Reply to Hawaii Bob about FTPA

Dear Editor;
Thanks, Hawaii Bob, for “setting me straight”. I obviously touched your sensitive nerve with my “opinion” of FTPA. But am I alone?
In a previous letter titled “Problem with farang volunteer police” (Oct. 17 issue) Phillip Taylor wrote, “this [FTPA] officer replied, ‘You shut up - I don’t need a bar girl to tell me how to do my job.’” He went on to write, “He then told me to get out of his sight before he arrested me. All the other [FTPA] members with him laughed.”
B.C. Brown in the letter titled “Let the Thai police look after traffic” (Sep. 19 issue) wrote, “I was stopped on a motorbike by farang volunteer police checking my bike license and hired bike registration, etc. One volunteer policeman mentioned that he was sure the motorbike had been stolen and I must have stolen it and I will be in big trouble. He then gave me a lecture about Thailand’s traffic laws. I feel he was belittling me in front of the others. Since then I have read many letters in newspapers about others being treated the same way in Pattaya, only by falang volunteer police, and would not be visiting Pattaya again.”
Seems I am not alone in the confusion as to what the FTPA really are. From the actions described by Mr. Taylor and Mr. Brown, it appears some of the FTPA members are confused as to what their function is also. Due to some FTPA members’ actions plus their police-like uniforms and Hawaii Bob’s admission that, “some do carry handcuffs (used when ordered), some carry batons (never used to my knowledge), some of us even carry pepper spray” and, “[we] protect the expats and the tourists,” they appear to be cops to everyone I talk to. We also wonder if the handcuffs, batons and pepper spray are part of your issued FTPA kit or do you guys take it upon yourselves to purchase these additional (unneeded) items on your own. Regardless, if you look like a duck, quack like a duck and act like a duck, people are going to call you a duck.
But more importantly, Hawaii Bob confirmed my point about removing the word “police” out of the FTPA’s name and getting the members out of police type uniforms. He indicates he is a good citizen, belongs to some clubs, showed no substantiated reason any FTPA members need to carry handcuffs, batons or pepper spray, and he contradicts himself when on one hand he states, “helpers we are not,” and then later writes, “most of our evening is helping tourists sort out a bar bill, figure out where their hotel is, or what to do with a bar fine that did a runner on them.” Sounds like “helpers” to me.
I realize Bob is trying to justify the FTPA’s existence, and I’m sure those FTPA members who are decent well meaning folks get a warm feeling when they provide a “helpful” service. Having “help” available for tourists, both on the street and at the police station, is a valuable asset. However, foreigners looking and acting like police does not promote a positive image of Pattaya.
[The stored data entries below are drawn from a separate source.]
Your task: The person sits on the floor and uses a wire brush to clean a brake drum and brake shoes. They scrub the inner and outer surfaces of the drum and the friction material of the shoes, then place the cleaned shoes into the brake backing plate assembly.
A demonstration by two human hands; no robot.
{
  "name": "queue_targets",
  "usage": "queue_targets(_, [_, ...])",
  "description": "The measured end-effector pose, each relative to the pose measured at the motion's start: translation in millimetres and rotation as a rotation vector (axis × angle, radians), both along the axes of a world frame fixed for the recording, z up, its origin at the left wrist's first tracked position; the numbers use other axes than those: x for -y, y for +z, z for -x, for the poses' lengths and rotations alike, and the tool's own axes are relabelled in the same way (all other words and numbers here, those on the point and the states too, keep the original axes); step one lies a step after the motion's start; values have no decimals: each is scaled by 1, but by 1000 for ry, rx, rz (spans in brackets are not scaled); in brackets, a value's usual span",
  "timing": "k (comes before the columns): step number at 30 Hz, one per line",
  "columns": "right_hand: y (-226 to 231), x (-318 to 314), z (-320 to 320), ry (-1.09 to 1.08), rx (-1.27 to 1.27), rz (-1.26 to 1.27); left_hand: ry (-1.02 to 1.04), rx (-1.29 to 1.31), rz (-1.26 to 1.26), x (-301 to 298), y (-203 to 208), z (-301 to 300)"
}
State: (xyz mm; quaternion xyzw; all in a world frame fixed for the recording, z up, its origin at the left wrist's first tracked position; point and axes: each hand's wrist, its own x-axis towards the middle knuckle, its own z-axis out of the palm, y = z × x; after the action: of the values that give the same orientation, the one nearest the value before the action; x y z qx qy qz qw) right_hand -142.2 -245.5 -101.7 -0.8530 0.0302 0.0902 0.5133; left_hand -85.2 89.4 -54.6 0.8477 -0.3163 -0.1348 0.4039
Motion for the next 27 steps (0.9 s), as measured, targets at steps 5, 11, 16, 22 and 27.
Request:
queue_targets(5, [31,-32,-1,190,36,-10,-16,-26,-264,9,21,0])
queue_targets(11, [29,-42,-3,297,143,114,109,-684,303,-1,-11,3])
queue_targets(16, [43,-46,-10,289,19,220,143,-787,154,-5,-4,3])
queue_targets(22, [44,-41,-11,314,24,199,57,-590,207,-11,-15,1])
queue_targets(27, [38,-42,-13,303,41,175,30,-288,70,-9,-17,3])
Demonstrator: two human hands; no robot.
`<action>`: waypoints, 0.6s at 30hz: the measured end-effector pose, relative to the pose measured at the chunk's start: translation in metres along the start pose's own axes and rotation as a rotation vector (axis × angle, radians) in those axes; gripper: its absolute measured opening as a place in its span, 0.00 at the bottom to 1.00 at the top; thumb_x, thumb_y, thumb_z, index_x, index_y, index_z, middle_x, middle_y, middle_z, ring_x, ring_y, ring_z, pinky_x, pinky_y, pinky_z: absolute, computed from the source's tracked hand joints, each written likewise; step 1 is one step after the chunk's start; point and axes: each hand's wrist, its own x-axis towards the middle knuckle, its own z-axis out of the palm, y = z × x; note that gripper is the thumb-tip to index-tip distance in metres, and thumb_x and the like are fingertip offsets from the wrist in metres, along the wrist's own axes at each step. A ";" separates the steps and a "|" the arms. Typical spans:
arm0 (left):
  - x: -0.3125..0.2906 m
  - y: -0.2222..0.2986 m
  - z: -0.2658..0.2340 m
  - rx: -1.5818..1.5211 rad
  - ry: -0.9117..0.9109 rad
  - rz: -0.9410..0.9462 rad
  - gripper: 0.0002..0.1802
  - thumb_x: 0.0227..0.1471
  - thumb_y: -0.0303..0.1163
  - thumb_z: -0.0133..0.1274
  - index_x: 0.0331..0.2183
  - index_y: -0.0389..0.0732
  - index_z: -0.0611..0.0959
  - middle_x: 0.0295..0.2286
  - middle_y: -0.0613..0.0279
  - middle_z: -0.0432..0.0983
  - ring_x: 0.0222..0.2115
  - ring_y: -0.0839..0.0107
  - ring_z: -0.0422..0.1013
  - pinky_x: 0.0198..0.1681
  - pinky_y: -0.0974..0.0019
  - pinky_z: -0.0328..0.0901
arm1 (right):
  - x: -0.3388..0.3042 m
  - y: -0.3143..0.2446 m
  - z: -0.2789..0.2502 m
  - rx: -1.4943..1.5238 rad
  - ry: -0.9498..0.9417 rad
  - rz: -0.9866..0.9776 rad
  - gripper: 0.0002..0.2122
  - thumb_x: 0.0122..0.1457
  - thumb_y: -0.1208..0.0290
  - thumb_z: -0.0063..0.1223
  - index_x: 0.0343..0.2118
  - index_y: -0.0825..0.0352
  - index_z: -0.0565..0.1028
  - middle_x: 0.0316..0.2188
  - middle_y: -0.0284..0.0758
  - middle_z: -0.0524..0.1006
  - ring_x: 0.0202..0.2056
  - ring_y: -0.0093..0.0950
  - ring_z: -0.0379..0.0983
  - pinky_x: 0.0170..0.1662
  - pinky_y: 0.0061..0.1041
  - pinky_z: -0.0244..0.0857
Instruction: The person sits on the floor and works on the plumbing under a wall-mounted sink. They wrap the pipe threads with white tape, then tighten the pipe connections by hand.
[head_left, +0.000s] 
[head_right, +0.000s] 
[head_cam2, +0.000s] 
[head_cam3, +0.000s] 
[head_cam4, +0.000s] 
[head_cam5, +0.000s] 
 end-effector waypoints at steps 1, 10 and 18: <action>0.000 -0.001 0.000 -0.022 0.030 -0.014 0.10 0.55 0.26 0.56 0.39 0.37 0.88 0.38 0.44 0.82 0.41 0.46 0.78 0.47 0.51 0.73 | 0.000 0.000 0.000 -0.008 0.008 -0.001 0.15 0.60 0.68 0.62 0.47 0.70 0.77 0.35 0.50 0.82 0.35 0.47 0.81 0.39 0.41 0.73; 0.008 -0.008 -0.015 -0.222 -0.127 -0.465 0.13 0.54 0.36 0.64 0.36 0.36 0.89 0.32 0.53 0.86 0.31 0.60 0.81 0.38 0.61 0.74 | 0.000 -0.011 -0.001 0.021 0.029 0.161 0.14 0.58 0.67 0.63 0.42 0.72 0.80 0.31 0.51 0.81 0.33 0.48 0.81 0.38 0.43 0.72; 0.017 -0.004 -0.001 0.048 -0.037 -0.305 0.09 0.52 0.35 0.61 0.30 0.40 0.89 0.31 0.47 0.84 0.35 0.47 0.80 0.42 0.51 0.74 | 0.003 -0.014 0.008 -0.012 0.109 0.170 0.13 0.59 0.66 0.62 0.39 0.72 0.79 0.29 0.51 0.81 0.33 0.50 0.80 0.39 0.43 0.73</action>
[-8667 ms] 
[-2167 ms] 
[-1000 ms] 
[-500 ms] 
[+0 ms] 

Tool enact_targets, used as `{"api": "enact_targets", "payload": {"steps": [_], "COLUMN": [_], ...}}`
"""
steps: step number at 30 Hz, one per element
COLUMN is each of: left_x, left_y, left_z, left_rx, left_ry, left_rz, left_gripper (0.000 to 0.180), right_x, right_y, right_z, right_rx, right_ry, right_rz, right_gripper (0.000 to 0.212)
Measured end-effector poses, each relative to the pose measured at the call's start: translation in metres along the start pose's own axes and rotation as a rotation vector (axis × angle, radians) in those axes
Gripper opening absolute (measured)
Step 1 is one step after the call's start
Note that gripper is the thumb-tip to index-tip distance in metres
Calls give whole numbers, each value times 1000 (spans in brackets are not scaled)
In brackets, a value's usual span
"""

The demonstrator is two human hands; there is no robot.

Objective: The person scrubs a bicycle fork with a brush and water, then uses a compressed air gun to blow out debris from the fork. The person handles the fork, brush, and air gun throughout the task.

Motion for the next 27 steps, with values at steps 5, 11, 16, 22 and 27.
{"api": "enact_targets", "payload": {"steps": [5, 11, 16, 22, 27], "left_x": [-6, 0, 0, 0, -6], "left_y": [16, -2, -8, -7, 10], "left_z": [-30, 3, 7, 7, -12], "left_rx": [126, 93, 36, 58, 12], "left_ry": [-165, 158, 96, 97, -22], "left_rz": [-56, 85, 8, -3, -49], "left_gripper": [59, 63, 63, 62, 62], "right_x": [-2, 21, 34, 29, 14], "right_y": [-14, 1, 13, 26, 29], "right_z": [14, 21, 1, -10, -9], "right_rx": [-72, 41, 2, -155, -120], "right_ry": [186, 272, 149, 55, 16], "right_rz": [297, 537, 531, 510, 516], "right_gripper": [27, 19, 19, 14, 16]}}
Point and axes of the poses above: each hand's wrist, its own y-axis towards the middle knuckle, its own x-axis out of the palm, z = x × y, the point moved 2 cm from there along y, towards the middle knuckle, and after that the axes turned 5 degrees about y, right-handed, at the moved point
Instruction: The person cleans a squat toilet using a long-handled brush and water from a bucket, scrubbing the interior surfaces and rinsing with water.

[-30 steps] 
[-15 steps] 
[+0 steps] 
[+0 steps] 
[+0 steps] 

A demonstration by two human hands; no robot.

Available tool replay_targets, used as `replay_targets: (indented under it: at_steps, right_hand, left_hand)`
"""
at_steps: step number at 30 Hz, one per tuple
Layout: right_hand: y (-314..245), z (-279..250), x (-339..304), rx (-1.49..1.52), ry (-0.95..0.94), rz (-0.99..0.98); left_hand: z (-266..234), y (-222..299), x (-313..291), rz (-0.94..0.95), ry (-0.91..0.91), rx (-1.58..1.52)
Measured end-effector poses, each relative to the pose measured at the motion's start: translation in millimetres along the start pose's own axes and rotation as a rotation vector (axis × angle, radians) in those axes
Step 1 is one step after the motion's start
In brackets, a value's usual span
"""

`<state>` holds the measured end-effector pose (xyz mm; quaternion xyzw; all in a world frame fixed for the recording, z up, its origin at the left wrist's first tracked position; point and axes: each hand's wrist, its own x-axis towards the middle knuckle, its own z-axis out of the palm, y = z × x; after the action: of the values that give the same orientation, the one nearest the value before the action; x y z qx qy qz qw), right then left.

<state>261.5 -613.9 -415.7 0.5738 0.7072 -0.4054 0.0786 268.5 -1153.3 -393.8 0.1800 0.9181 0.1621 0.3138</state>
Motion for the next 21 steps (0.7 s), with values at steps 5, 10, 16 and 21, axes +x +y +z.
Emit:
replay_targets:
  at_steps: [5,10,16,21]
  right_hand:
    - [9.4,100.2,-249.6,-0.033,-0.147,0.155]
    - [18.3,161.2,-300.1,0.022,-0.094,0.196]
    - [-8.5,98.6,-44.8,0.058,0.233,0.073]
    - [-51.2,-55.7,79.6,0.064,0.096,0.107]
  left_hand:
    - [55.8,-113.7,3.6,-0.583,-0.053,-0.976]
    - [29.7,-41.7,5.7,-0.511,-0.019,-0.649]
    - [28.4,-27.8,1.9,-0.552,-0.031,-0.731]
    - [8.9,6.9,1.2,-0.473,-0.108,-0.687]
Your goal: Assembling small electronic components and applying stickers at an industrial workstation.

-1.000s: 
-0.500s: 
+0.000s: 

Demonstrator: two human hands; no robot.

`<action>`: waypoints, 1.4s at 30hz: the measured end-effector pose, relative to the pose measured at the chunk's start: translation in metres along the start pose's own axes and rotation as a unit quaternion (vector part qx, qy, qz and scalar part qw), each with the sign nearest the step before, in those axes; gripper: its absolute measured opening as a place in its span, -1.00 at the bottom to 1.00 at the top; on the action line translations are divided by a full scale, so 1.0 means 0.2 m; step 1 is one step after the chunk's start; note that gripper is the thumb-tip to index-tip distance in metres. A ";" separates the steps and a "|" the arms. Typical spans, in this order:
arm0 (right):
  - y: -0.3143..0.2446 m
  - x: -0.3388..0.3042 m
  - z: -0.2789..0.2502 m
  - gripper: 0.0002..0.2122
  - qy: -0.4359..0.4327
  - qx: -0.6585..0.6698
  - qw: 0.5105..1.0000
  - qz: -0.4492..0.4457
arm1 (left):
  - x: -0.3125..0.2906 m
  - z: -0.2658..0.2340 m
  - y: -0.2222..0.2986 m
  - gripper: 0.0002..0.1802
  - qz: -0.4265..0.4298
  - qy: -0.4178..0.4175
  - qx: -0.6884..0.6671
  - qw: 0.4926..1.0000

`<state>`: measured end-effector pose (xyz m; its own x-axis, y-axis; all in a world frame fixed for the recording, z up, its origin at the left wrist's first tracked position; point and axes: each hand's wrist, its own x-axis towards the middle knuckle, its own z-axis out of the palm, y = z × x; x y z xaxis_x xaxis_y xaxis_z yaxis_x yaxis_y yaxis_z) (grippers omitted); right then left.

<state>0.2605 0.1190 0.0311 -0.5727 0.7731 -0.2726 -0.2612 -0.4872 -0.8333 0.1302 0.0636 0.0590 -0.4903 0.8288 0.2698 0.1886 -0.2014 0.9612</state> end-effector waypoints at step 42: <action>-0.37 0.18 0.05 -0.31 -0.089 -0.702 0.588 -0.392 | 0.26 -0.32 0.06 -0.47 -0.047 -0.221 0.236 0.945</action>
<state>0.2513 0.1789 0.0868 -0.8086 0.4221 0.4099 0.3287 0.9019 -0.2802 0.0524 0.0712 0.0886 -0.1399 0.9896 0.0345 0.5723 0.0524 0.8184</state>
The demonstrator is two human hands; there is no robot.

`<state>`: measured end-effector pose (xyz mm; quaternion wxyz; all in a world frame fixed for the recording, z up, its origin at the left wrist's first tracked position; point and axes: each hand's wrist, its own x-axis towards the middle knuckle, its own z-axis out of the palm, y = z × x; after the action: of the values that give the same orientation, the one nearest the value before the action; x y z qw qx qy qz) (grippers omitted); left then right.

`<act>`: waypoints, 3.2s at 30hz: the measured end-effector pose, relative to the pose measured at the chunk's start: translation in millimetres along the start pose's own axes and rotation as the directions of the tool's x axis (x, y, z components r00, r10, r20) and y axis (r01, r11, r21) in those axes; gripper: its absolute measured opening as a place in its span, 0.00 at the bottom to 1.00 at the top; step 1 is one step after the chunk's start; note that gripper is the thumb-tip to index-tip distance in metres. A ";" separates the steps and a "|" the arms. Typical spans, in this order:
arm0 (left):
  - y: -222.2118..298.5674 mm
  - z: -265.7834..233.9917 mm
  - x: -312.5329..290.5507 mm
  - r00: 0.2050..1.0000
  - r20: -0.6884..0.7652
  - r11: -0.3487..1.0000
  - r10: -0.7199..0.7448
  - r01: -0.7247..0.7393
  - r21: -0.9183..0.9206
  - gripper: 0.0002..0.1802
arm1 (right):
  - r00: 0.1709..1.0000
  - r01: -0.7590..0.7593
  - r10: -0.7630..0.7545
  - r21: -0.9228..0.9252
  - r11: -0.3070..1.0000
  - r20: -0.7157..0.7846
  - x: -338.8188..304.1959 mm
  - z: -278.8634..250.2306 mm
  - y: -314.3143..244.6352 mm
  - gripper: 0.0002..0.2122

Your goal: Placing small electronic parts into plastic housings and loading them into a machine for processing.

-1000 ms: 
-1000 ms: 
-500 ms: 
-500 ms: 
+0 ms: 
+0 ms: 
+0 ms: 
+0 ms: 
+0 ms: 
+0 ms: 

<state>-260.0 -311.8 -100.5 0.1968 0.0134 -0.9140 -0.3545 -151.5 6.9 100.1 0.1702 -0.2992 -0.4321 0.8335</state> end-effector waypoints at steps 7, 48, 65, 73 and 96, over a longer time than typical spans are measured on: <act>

Less “para-police” and more “helpers” would give Pattaya a much friendlier image. I’ll venture to say that; if the changes suggested are made, those members on a power trip within the FTPA ranks will thin out and only those members truly interested in giving back to the community will remain.
By the way Bob; slander is verbal and libel doesn’t apply here. According to law, libel requires defamation of character. Defamation requires the issuance of a false statement about another person which causes that person to suffer harm. I didn’t make a false statement, it was an abstract “opinion” that didn’t cause anyone harm. According to law, if a person makes a “statement of opinion” as opposed to “fact,” the statement does not support action for defamation. Furthermore, the FTPA members are public figures. To bring an action for defamation a public figure must prove an additional element: That the statement was made with “actual malice.” Malice is defined: desire to cause injury or distress to another. No malice was intended.